Prädiktives maschinelles Lernen entwickeln, mit Flink | Workshop am 18. Dezember | Jetzt registrieren
Building data pipelines isn’t always straightforward. The gap between the shiny “hello world” examples of demos and the gritty reality of messy data and imperfect formats is sometimes all too easily glossed over. I want to show you some techniques for bridging this gap. We’re going to take a raw stream of data in Apache Kafka®, smarten it up and make it presentable, and stream it onward to drive an analytics dashboard.
The data comes from the Northern Data Hub and provides information about the occupancy of car parks in the city centre of Bradford, England. Each message is comma separated and looks like this:
2020-10-06,14:41,Westgate,116,89,Spaces,53.796291,-1.759143,"https://maps.google.com/?daddr=53.796291,-1.759143"
The goal is to transform this data and use it to drive a real-time dashboard. Elasticsearch will be used to store the data and Kibana will be used to visualise it.
Best of all? It’s all done using managed services from Confluent and Elastic, leaving you the time to build pipelines to benefit your business—not spend the time and resources running the underlying hardware and systems. Of course, if you’d rather run it on premises, you can do that too 🙂
The source data is in a Kafka topic on Confluent Cloud, and we’re going to use ksqlDB to process events from the source topic as they arrive. We’ll apply the transformations and write the modified event to a target topic. That target topic then becomes the source for streaming data down to Elasticsearch for analytics.
The transformations we’re going to do are:
ℹ️ | I’m using ksqlDB on Confluent Cloud. If you want to try it out use the promo code RMOFF200 when signing up to receive an additional $200 of free usage (see details). |
The messages that arrive on the Kafka topic are raw CSV data—just a string of values with commas.
If we’re going to do anything with this data, we are going to need to apply a schema to it at some point in order to be able to make sense of it. Otherwise, it’s just a long string. A good pattern to follow is “transform once, use many.” By applying a commonly required transformation to the data (such as a schema) and writing the result back on to a Kafka topic, we—and any other consuming application—can benefit from it.
There are two key reasons to apply a schema to your data early on in its Kafka lifecycle. First, consumers can use the data without needing to find out the schema details from the application team that produced the data (which also would introduce a tight coupling between your systems). Second, the brittleness of pipelines is reduced, as the compatibility of new messages with those on an existing topic can be enforced. This prevents producers from writing messages to the topic that the consumer would not be able to handle.

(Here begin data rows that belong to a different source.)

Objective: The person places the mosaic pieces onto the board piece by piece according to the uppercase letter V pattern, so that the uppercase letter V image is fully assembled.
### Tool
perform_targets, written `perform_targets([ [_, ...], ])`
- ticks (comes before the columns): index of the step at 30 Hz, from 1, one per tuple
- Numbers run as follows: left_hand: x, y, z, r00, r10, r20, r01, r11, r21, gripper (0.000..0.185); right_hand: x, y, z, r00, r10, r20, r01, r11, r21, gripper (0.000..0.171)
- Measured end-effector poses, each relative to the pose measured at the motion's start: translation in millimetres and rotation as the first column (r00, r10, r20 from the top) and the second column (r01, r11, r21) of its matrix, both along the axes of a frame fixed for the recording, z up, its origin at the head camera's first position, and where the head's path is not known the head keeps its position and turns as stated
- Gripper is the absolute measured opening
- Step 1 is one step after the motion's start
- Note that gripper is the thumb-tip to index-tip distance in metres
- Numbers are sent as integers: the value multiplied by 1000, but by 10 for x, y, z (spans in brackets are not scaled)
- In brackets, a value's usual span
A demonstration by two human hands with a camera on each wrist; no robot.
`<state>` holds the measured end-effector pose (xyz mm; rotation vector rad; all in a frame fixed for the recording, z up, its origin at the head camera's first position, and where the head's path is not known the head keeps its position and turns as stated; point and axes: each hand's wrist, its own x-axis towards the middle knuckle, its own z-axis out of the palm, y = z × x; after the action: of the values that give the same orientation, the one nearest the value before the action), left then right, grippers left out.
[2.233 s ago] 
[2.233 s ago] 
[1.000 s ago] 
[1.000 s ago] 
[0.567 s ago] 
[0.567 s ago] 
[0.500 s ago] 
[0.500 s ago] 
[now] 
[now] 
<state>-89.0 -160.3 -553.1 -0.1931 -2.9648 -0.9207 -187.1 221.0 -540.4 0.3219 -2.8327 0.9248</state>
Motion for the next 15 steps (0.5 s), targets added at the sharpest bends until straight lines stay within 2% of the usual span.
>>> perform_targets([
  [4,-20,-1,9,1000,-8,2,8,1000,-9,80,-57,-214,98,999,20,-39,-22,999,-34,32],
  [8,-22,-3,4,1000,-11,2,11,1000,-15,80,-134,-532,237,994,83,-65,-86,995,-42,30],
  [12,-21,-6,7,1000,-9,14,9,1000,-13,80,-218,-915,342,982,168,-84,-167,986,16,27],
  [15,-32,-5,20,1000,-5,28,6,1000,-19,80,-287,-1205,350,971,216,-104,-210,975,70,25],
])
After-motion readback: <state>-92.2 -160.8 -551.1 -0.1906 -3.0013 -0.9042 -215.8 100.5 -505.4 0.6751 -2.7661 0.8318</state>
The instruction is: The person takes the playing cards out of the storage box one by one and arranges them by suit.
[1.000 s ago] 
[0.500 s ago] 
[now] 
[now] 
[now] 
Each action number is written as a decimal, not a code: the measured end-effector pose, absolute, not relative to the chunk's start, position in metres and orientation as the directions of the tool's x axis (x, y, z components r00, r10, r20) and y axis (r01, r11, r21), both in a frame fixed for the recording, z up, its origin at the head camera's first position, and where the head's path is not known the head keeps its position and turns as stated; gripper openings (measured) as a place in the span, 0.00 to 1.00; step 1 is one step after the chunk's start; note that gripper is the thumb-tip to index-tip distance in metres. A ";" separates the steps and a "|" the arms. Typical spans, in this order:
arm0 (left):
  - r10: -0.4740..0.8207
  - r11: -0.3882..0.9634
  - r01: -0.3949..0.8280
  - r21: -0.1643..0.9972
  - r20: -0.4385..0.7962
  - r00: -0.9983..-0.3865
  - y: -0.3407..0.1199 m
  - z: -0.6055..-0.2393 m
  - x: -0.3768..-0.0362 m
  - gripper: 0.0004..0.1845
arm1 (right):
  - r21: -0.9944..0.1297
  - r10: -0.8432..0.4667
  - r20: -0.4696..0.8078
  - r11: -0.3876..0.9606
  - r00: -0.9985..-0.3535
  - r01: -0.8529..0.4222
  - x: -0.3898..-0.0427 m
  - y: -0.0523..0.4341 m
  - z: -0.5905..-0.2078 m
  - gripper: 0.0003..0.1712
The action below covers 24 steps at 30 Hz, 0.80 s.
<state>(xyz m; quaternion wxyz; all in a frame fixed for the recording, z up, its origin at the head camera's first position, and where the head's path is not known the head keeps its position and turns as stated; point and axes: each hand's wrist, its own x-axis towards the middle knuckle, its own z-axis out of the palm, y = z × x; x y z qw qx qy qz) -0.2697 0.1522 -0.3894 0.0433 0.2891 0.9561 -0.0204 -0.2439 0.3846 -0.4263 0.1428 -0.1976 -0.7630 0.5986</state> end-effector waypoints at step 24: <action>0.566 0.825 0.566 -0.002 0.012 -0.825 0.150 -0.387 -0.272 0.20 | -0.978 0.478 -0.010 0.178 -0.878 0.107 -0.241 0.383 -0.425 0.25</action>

You can learn more about the importance of schemas here:
We use the Confluent Schema Registry to hold the schema, and write the data back onto a new Kafka topic that is serialised using an appropriate format, such as Protobuf, Avro, or JSON Schema.
To start with, we use the CREATE STREAM ksqlDB statement with the schema declared in full and the Kafka topic to which to apply it:
CREATE STREAM CARPARK_SRC (date VARCHAR , time VARCHAR , name VARCHAR , capacity INT , empty_places INT , status VARCHAR , latitude DOUBLE , longitude DOUBLE , directionsURL VARCHAR) WITH (KAFKA_TOPIC='carparks', VALUE_FORMAT='DELIMITED');
To serialise this to a new topic and store the schema in the Schema Registry, we use CREATE STREAM again. This time, it’s CREATE STREAM…AS SELECT, which writes the continual output of the declared SELECT into a target Kafka topic:
CREATE STREAM CARPARK_01 WITH (VALUE_FORMAT='PROTOBUF', KAFKA_TOPIC='carpark_01_protobuf', PARTITIONS=6) AS SELECT * FROM CARPARK_SRC;
ksqlDB provides a helpful visualisation of your data flow:
It also offers a preview of the messages as they flow through:
The producing application that writes the data to our source topic, carparks, does not—for whatever reason—set the message key. This means that data for any car park can end up on any partition – which is not necessarily what we want. We can build on the above CREATE STREAM statement to also apply a partitioning key of the name of the car park to the resulting messages.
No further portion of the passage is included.